Helen laughed. "You make me feel so giddy," she said with a wistful sort of admiration.

               
Patrice hunched her shoulders and grimaced impishly. "It's my last fling, sort of. From tomorrow night on I may have to be on my best behavior. Sober and sedate." She made a long face, and steepled her hands against her stomach, in mimicry of a bluenosed clergyman.

               
"Oh, on account of meeting your in-laws," Helen remembered.

               
"Hugh says they're not like that at all; I have absolutely nothing to worry about. But of course he just may be slightly prejudiced in their favor.
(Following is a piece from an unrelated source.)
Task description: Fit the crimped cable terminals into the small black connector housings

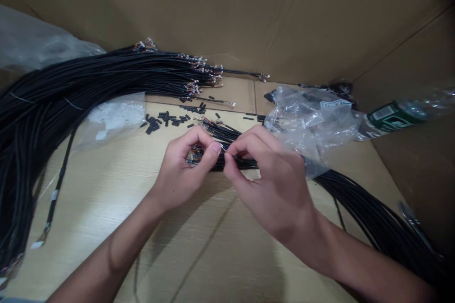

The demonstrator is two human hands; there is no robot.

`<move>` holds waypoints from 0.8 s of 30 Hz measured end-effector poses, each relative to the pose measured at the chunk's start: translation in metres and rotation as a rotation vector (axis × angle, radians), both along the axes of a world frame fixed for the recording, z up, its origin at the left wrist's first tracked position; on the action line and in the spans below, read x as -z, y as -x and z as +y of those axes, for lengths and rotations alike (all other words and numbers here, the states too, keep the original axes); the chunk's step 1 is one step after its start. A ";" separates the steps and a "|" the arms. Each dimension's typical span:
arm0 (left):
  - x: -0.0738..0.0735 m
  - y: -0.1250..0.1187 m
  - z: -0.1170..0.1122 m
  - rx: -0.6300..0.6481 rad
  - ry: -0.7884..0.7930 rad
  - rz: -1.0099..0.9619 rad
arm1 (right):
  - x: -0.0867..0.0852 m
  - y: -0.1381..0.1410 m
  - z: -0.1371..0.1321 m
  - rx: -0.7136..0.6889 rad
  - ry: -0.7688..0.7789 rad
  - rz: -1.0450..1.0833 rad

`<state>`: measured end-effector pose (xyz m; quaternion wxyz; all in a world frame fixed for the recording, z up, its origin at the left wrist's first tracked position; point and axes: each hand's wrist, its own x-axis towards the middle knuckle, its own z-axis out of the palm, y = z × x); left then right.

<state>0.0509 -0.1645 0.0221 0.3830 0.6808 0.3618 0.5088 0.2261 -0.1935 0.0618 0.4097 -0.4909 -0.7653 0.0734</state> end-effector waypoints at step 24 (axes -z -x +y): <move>-0.001 0.003 0.001 0.113 0.205 -0.060 | 0.009 0.000 0.000 -0.005 -0.316 -0.248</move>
I wouldn't think much of him if he wasn't."

               
She was scouring a mystic white circle on each cheek, and then spreading them around, mouth open the whole while, though it played no part in the rite itself.

               
"Go ahead, help yourself," she invited. "Stick your finger in and dig out a gob. I'm not sure what it does for you, but it smells nice, so there's nothing to lose."

               
"Is that really true, what you told me?" Helen said, following suit. "That they've never even seen you until now? I can't believe it"

               
"Cross my heart and hope to die, they've never laid eyes on me in their lives. I met Hugh on the Other Side, like I told you this afternoon, and we were married over there, and we went on living over there until just now. My folks were dead, and I was on a scholarship, studying music, and he had a job with one of these government agencies; you know, one of these initialed outfits. They don't even know what I look like!"

               
"Didn't you even send them a picture of yourself? Not even after you were married?"

               
"We never even had a wedding-picture taken; you know how us kids are nowadays. Biff, bing, bang! and we're married. I started to send them one of myself several times, but I was never quite satisfied with the ones I had. Self-conscious, you know; I wanted to make such a good first impression. One time Hugh even arranged a sitting for me at a photographer, and when I saw the proofs I said, 'Over my dead body you'll send these!' Those French photographers! I knew I was going to meet them eventually, and snapshots are so-- so--Anyway the ones I take. So finally I said to him, 'I've waited this long, I'm not going to send any to them at all now. I'll save it up for a surprise, let them see me in the flesh instead, when they finally do. That way, they won't build up any false hopes and then be disappointed.' I used to censor all his letters too, wouldn't let him describe me. You can imagine how he would have done it. 'Mona Lisa,' Venus on the half-shell. I'd say, 'No you don't!' when I'd catch him at it, and scratch it out We'd have more tussles that way, chase each other around the room, trying to get the letter back or trying to get it away from me."